Requirement → Transcribe the listing that follows in full, exactly, and drop its images.

Collected material →
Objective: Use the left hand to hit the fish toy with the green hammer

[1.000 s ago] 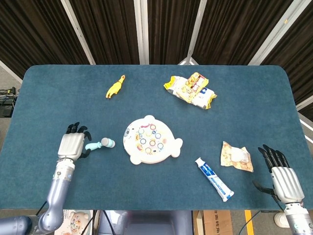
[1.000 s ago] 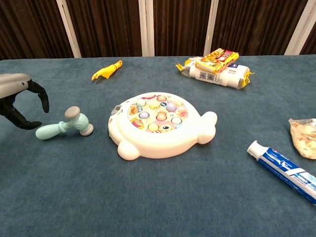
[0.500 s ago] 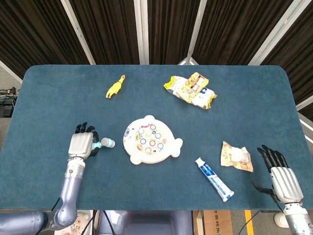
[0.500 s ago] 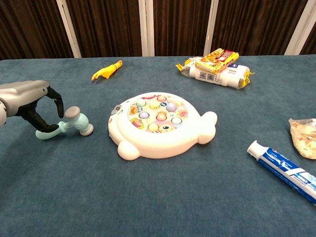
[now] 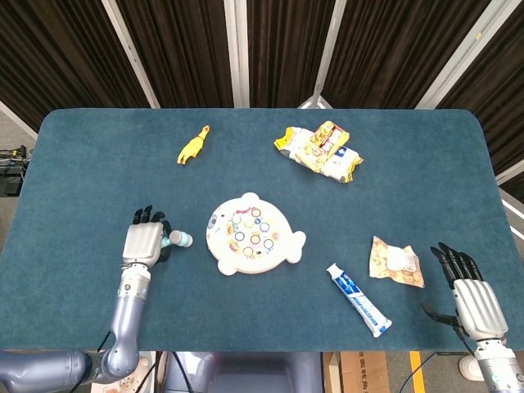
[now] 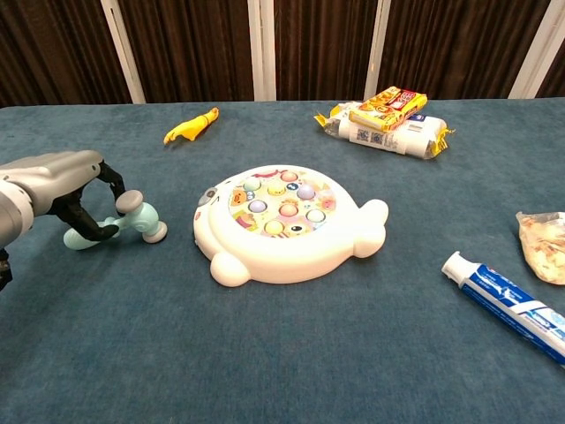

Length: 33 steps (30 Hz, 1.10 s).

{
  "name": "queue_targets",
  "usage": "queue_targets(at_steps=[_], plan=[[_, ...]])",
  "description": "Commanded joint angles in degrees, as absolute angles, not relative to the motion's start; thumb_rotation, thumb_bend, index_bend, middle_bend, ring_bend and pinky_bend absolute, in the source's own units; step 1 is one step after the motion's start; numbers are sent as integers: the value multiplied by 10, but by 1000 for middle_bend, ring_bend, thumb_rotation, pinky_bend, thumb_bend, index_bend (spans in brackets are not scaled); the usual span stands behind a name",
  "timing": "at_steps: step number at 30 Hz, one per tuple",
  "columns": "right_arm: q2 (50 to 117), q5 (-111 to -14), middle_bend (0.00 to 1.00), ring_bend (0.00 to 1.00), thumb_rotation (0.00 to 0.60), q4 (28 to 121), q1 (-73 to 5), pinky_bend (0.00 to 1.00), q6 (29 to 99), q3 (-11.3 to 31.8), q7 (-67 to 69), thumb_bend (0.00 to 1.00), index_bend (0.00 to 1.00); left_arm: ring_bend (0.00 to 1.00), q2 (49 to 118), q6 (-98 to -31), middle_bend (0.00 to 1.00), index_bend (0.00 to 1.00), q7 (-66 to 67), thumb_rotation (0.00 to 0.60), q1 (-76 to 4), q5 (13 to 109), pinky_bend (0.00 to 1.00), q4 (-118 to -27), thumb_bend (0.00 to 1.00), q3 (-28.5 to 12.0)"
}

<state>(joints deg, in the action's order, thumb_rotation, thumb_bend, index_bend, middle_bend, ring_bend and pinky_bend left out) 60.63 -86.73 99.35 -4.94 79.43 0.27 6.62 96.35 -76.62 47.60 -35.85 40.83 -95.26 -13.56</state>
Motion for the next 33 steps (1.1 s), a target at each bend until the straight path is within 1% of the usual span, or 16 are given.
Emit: queue_targets(at_steps=[1, 28, 30, 33], plan=[[606, -867, 0, 0, 600, 994, -50, 0, 794, 3, 67, 232, 0, 7, 966, -766, 190, 484, 476, 600, -360, 405, 50, -949, 517, -137], [605, -868, 0, 0, 600, 996, -49, 0, 794, 3, 74, 232, 0, 8, 980, -758, 195, 484, 469, 600, -372, 382, 53, -933, 553, -137], [605, -867, 0, 0, 600, 996, -49, 0, 794, 3, 74, 232, 0, 17, 982, -758, 204, 488, 469, 600, -373, 382, 66, -931, 562, -137], [605, -867, 0, 0, 600, 995, -49, 0, 794, 3, 75, 232, 0, 66, 984, -761, 241, 507, 464, 600, -373, 390, 125, -927, 601, -135]])
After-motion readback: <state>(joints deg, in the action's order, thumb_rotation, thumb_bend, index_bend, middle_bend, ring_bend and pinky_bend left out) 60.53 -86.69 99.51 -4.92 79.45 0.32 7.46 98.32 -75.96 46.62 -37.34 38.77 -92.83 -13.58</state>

Solution to the problem →
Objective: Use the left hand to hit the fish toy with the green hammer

[1.000 s ago] 
[1.000 s ago] 
[0.500 s ago] 
[0.500 s ago] 
[now] 
[now] 

Length: 33 steps (30 Hz, 1.10 s).

{
  "name": "queue_targets",
  "usage": "queue_targets(at_steps=[_], plan=[[_, ...]])",
  "description": "Commanded joint angles in degrees, as absolute angles, not relative to the motion's start; thumb_rotation, thumb_bend, index_bend, middle_bend, ring_bend and pinky_bend absolute, in the source's own units; step 1 is one step after the motion's start; numbers are sent as integers: the value multiplied by 10, but by 1000 for middle_bend, ring_bend, thumb_rotation, pinky_bend, thumb_bend, index_bend (spans in brackets are not scaled); the usual span stands behind a name",
  "timing": "at_steps: step number at 30 Hz, one per tuple",
  "columns": "right_arm: q2 (50 to 117), q5 (-111 to -14), middle_bend (0.00 to 1.00), ring_bend (0.00 to 1.00), thumb_rotation (0.00 to 0.60), q4 (28 to 121), q1 (-73 to 5), pinky_bend (0.00 to 1.00), q6 (29 to 99), q3 (-11.3 to 31.8), q7 (-67 to 69), thumb_bend (0.00 to 1.00), index_bend (0.00 to 1.00); left_arm: ring_bend (0.00 to 1.00), q2 (49 to 118), q6 (-98 to -31), middle_bend (0.00 to 1.00), index_bend (0.00 to 1.00), q7 (-66 to 67), thumb_rotation (0.00 to 0.60), q1 (-76 to 4), q5 (13 to 109), pinky_bend (0.00 to 1.00), q4 (-118 to -27), thumb_bend (0.00 to 1.00), q3 (-28.5 to 12.0)"
}

<state>(joints deg, in the action's order, thumb_rotation, thumb_bend, index_bend, middle_bend, ring_bend and pinky_bend left out) 60.63 -86.73 99.35 -4.94 79.43 0.27 6.62 96.35 -76.62 47.60 -35.85 40.83 -95.26 -13.56</state>
Motion for the next 33 steps (1.1 s), a target at each bend until the straight path is within 1% of the usual span, or 16 are given.
Emit: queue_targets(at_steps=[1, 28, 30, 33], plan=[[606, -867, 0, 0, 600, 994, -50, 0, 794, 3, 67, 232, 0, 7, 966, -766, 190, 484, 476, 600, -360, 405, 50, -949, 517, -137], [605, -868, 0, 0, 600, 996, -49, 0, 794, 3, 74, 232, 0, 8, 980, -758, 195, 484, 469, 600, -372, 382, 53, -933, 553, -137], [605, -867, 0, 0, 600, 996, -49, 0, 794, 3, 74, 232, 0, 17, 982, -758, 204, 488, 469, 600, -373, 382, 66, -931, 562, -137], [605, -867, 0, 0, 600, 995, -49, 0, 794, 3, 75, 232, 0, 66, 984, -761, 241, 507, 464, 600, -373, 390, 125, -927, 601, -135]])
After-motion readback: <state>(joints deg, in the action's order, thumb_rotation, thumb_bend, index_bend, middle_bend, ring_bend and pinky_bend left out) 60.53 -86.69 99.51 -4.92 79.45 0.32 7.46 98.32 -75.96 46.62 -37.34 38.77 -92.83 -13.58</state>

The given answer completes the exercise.